____ PROVIDED RECORDS

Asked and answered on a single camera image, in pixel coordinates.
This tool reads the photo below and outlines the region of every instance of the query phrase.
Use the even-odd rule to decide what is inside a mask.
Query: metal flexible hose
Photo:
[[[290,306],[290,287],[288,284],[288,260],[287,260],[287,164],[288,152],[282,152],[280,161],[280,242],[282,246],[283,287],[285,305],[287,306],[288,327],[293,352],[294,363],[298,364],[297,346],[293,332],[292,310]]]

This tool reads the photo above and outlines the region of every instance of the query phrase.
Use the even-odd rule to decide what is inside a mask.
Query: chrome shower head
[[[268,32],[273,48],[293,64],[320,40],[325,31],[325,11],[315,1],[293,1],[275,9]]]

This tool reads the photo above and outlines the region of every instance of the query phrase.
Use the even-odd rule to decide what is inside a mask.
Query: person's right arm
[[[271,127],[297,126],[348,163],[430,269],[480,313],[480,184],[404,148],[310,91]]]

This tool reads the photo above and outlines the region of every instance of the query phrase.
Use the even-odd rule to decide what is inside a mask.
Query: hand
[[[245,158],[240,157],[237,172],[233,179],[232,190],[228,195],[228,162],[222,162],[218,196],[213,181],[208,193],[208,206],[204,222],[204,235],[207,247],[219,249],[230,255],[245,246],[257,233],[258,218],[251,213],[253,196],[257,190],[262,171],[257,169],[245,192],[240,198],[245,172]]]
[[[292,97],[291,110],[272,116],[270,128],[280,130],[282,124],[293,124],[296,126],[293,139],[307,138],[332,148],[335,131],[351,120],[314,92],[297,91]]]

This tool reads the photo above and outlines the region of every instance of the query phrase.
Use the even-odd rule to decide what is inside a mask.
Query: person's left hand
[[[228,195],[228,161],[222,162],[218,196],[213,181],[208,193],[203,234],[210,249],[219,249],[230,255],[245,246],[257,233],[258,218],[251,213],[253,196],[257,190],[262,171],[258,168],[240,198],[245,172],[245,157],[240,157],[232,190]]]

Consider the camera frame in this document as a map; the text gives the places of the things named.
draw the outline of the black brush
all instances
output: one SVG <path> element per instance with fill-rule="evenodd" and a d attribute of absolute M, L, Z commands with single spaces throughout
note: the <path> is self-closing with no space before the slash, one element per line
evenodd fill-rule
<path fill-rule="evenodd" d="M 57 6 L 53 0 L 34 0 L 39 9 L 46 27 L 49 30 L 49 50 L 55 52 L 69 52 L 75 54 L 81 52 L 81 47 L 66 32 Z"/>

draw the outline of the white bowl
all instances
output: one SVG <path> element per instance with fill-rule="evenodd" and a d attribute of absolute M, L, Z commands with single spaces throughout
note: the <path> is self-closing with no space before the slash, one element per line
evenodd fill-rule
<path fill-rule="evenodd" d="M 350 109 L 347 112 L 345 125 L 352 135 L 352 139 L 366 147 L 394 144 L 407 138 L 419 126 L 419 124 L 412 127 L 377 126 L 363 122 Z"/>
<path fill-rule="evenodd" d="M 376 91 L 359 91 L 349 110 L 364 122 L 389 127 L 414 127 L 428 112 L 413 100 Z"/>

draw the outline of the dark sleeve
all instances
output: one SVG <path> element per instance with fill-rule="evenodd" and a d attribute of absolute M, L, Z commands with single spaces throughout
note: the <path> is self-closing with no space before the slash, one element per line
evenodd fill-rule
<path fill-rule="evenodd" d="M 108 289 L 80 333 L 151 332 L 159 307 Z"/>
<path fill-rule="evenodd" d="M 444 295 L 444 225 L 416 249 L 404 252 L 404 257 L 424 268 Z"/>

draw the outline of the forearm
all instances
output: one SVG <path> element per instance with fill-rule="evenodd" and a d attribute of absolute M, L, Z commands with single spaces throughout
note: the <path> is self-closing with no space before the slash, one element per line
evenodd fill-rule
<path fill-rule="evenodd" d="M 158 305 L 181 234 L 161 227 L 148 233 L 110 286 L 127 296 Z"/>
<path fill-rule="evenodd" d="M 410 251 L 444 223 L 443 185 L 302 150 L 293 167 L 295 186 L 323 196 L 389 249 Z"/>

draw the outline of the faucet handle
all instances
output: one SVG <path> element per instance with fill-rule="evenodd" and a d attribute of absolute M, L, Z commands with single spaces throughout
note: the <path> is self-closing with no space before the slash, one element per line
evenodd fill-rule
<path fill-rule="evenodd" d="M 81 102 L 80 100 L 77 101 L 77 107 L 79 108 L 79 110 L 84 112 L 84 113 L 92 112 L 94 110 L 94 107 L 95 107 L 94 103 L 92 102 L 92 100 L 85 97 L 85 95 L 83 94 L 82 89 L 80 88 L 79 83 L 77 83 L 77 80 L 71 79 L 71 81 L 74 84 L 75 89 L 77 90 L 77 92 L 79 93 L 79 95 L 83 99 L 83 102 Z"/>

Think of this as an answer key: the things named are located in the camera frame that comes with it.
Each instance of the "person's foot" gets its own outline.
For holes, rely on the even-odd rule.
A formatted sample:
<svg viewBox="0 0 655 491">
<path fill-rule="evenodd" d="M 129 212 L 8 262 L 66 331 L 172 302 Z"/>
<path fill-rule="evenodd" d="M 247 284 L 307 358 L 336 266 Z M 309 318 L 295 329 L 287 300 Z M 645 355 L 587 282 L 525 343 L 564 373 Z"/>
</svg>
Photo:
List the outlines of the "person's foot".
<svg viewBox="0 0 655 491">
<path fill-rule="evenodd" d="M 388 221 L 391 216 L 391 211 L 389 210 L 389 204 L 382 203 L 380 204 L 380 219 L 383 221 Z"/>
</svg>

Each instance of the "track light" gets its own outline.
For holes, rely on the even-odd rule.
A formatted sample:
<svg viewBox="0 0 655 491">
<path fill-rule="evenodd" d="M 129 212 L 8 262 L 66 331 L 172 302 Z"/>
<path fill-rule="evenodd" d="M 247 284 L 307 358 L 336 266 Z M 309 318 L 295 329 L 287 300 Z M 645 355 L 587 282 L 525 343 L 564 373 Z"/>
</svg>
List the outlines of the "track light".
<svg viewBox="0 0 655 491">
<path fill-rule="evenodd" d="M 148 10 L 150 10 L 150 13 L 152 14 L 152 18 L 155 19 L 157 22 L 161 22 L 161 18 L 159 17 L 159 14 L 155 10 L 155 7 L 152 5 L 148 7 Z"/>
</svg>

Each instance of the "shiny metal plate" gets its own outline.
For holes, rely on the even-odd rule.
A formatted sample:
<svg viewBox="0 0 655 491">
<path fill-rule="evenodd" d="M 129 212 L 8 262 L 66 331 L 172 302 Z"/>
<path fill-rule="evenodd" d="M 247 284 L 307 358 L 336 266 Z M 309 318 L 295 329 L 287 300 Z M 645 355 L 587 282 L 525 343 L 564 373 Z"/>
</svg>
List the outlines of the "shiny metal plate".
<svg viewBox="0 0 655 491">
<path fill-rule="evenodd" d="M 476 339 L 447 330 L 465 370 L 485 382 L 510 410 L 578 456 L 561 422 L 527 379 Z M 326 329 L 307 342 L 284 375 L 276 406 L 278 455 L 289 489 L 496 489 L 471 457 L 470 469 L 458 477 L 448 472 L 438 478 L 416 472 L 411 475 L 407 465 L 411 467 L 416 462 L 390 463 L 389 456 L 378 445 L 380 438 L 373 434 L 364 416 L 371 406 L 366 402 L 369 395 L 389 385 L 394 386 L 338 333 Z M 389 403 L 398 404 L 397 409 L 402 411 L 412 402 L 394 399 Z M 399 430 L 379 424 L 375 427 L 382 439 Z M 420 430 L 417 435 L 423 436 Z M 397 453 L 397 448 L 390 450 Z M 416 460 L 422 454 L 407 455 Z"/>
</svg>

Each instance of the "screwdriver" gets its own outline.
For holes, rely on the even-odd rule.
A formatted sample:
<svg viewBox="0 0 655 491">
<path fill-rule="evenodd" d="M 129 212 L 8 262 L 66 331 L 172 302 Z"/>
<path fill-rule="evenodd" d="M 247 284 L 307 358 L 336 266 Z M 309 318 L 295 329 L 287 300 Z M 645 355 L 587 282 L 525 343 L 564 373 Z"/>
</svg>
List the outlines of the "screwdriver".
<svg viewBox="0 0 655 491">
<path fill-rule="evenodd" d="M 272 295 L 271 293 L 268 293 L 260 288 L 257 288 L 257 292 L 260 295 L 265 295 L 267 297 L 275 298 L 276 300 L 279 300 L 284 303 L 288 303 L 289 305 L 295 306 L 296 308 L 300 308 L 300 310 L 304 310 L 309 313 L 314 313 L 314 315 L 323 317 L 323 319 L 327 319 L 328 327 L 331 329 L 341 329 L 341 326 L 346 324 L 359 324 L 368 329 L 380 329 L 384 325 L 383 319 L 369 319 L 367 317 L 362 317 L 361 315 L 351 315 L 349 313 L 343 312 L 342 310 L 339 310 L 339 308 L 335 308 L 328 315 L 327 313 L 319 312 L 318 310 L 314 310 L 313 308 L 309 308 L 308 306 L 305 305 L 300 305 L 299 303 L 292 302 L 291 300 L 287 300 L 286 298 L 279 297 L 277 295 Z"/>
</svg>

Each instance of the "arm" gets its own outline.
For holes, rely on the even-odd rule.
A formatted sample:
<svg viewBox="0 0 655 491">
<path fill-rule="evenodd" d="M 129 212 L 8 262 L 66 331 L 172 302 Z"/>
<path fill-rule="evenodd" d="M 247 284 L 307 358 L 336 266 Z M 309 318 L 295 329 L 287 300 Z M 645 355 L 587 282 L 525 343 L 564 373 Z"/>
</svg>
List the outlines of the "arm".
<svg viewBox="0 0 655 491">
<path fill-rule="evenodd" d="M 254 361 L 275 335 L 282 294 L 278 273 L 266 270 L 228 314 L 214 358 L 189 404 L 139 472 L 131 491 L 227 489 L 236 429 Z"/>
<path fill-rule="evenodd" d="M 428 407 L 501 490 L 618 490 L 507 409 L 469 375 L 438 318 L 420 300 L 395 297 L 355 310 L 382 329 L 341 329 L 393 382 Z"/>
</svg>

________

The reply should hold only the lines from the top of the records through the line that has "Query: metal flexible hose", each one exact.

SOLUTION TO THE EXERCISE:
Asked and answered on a single camera image, in pixel coordinates.
This tool reads the photo below and outlines the region of every instance of the query phrase.
Use the even-odd rule to decide what is inside a mask.
Query: metal flexible hose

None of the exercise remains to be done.